Assuming there is a directory in which files get copied, the scripts above would
- check the format first with the expected one (which can be the format of fbcrawl or webXray, at the moment)
- perform mongoimport of the CSV
We need files with this file format: nameofwhatitis_date.csv
- the script removed everything from the 1st underscore (_) till the end
- the nameofwhatitis is used as column name, and would be used to identify the data collected.

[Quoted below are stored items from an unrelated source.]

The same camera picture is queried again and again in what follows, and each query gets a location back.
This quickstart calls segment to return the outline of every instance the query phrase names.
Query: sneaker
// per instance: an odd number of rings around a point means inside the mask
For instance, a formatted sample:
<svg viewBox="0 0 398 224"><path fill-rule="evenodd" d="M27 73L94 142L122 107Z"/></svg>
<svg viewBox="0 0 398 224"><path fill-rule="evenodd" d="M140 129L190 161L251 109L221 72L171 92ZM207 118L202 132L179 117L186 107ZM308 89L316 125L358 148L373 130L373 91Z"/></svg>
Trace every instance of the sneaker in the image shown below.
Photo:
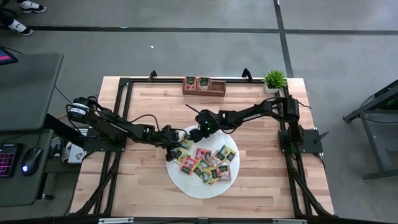
<svg viewBox="0 0 398 224"><path fill-rule="evenodd" d="M14 22L12 22L12 24L9 25L8 28L17 32L19 35L28 36L33 34L33 30L31 28L26 27L24 24L21 24L16 19L14 19Z"/></svg>
<svg viewBox="0 0 398 224"><path fill-rule="evenodd" d="M43 13L47 10L46 7L31 1L23 1L19 3L19 6L23 13Z"/></svg>

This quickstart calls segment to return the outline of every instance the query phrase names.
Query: computer mouse
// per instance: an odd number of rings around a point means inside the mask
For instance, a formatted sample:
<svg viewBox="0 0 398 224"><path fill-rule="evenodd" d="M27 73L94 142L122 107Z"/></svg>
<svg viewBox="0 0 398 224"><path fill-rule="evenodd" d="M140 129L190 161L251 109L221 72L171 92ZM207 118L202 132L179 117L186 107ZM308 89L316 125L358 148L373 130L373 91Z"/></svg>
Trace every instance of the computer mouse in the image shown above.
<svg viewBox="0 0 398 224"><path fill-rule="evenodd" d="M36 173L39 167L40 155L42 150L34 147L29 149L22 158L21 172L24 176L30 176Z"/></svg>

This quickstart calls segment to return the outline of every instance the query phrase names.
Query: gray floor
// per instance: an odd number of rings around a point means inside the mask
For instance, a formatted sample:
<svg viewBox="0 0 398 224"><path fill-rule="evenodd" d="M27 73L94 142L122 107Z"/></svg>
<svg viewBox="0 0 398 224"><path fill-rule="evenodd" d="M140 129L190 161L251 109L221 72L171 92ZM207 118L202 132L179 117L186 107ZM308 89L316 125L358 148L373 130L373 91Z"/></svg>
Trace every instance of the gray floor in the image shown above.
<svg viewBox="0 0 398 224"><path fill-rule="evenodd" d="M271 0L115 1L41 0L49 11L21 20L53 26L277 28ZM286 29L398 29L395 0L280 0L280 7ZM316 126L330 132L323 140L326 174L341 217L398 222L398 178L362 181L377 170L376 162L362 124L341 119L397 79L397 42L398 35L287 35L294 77L305 79ZM260 77L285 70L279 34L36 31L18 37L2 30L0 44L25 54L64 54L57 85L69 98L97 94L105 75L157 70L160 76L238 77L249 68ZM55 93L51 113L63 114L64 104ZM54 177L47 186L57 197L53 202L0 208L0 219L63 215L75 181L75 175Z"/></svg>

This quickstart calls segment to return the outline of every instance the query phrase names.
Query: wooden board
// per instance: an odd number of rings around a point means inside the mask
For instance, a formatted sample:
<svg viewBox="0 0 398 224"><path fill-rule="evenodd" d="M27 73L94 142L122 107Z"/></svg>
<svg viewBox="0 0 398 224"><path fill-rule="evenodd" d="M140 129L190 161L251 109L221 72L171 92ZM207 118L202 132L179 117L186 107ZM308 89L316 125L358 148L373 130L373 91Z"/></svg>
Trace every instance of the wooden board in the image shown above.
<svg viewBox="0 0 398 224"><path fill-rule="evenodd" d="M296 99L308 105L304 81L289 78L289 91ZM113 109L119 77L104 77L99 103ZM185 103L198 110L243 110L265 98L261 84L227 84L225 97L183 96L180 83L136 83L132 89L128 120L143 114L153 114L160 128L196 125L196 113ZM120 114L125 96L122 98ZM145 117L140 123L155 124ZM309 108L300 106L300 124L313 128ZM233 186L224 194L210 199L191 198L171 181L165 167L165 150L150 145L127 141L122 154L114 195L112 216L129 217L226 217L226 218L288 218L293 217L292 198L284 155L277 140L279 123L263 117L244 123L232 134L238 146L241 165ZM71 212L81 208L89 199L100 179L103 152L95 152L84 160L78 179ZM303 155L308 187L319 202L333 213L325 171L317 157ZM103 206L108 189L105 190ZM304 211L301 190L298 190L300 208Z"/></svg>

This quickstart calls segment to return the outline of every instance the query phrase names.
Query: small plant
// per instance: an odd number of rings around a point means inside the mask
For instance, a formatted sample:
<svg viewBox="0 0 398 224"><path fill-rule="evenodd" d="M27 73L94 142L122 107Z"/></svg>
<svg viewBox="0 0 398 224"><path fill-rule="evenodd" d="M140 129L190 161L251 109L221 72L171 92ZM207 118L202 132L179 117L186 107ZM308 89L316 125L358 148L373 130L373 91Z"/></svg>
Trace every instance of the small plant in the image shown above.
<svg viewBox="0 0 398 224"><path fill-rule="evenodd" d="M286 85L284 73L279 70L271 70L268 74L264 74L264 82L270 89L280 89Z"/></svg>

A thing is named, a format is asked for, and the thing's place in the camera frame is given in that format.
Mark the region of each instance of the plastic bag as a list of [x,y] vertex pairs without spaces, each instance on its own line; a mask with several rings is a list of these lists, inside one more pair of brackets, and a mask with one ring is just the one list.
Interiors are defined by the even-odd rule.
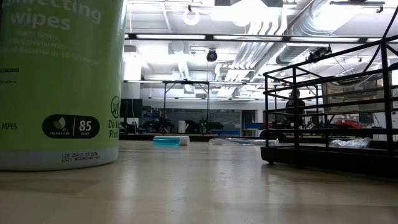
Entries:
[[[265,139],[240,139],[240,138],[213,138],[210,139],[209,144],[214,146],[265,146]],[[279,140],[269,140],[270,146],[278,146]]]
[[355,139],[350,141],[333,140],[329,143],[330,147],[350,147],[355,149],[364,149],[371,143],[371,138]]

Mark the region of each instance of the person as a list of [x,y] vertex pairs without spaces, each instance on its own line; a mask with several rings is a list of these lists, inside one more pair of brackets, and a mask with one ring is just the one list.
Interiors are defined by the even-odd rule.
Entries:
[[[289,98],[291,98],[291,100],[286,102],[285,108],[289,108],[289,109],[286,110],[286,113],[294,114],[293,90],[292,90],[292,92],[290,92]],[[304,101],[300,100],[299,98],[300,98],[300,90],[297,90],[297,99],[298,99],[297,106],[305,106]],[[298,114],[304,114],[304,109],[299,108],[297,112],[298,112]],[[293,116],[286,116],[285,119],[286,119],[287,125],[289,127],[290,127],[291,123],[294,123],[294,117]],[[302,117],[298,118],[298,125],[299,126],[303,125]]]

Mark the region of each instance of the wooden floor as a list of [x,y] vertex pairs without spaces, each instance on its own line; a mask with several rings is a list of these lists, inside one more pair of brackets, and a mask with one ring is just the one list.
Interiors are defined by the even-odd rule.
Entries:
[[270,166],[252,146],[124,141],[105,166],[0,172],[0,223],[396,224],[398,184]]

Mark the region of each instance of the black oval label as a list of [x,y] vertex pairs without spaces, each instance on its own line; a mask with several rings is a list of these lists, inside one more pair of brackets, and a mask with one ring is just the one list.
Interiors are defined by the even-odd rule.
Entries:
[[43,121],[43,132],[50,138],[90,139],[100,131],[100,122],[91,116],[54,114]]

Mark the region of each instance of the security camera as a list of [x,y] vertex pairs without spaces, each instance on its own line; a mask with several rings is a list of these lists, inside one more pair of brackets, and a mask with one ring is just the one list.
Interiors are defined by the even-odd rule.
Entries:
[[217,53],[216,53],[216,50],[209,50],[209,53],[207,54],[207,61],[208,61],[208,62],[215,62],[215,61],[217,61]]

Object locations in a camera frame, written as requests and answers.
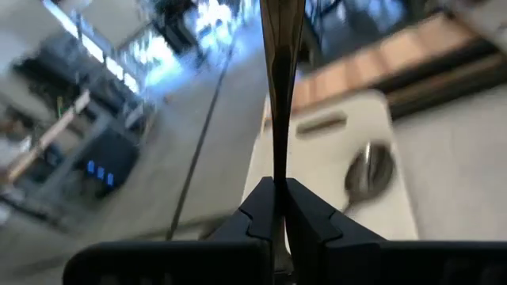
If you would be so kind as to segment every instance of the white cutting board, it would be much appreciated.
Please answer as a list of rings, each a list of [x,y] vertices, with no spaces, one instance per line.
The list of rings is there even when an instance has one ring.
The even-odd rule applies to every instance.
[[[300,124],[342,114],[343,127],[296,136]],[[417,239],[414,214],[410,207],[400,157],[384,96],[367,90],[343,101],[327,105],[291,120],[288,136],[288,177],[294,177],[327,203],[342,209],[347,204],[345,174],[356,152],[371,140],[391,145],[396,161],[394,176],[385,193],[375,201],[358,204],[349,217],[390,240]],[[253,147],[243,200],[258,181],[273,175],[271,128],[260,133]]]

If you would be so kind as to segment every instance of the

- for fbcrawl, it should be the name of the page
- for webXray, it should be the name of the country analyzed, or the name of the site analyzed
#!/bin/sh -x
mkdir newfiles/
mkdir archived/
mkdir errors/
while true;
do
inotifywait -e create newfiles/
newfile=`/bin/ls newfiles/ | head -1`
verify=`head -1 newfiles/$newfile | grep 'reactions,'`
if [ ! $verify ]; then
echo "wrong format spot in newfiles/$newfile";
mv newfiles/$newfile errors/
else
cname=`echo $newfile | sed -es/_.*//`
command=`echo 'db["'$cname'"].createIndex({"post_id":1},{unique:true})'`
mongo fbcrawl --eval $command
mongoimport -d fbcrawl -c $cname --file newfiles/$newfile --headerline --type=csv
mv newfiles/$newfile archived/
fi
echo "processing of $newfile complete"
done
The script above work well if one file get copied per time, in the case more than one is, some file might remain unprocessed in the 'newfiles/' directory. In case the watcher above is not working, or in case we have to do a manual import, this script might help
if [ ! $1 ]; then
echo "this script expect an argument, and should be the full path of the .csv to be imported"
exit
else
newfile=`basename $1`
verify=`head -1 $1 | grep 'reactions,'`
if [ ! $verify ]; then
echo "wrong format spot in $1, nothing done";
else
cname=`echo $newfile | sed -es/_.*//`
command=`echo 'db["'$cname'"].createIndex({"post_id":1},{unique:true})'`
mongo fbcrawl --eval $command
mongoimport -d fbcrawl -c $cname --file $1 --headerline --type=csv
echo "moving the file to the 'archived/' directory"
mv $1 archived/
fi
echo "processing of $1 complete"
fi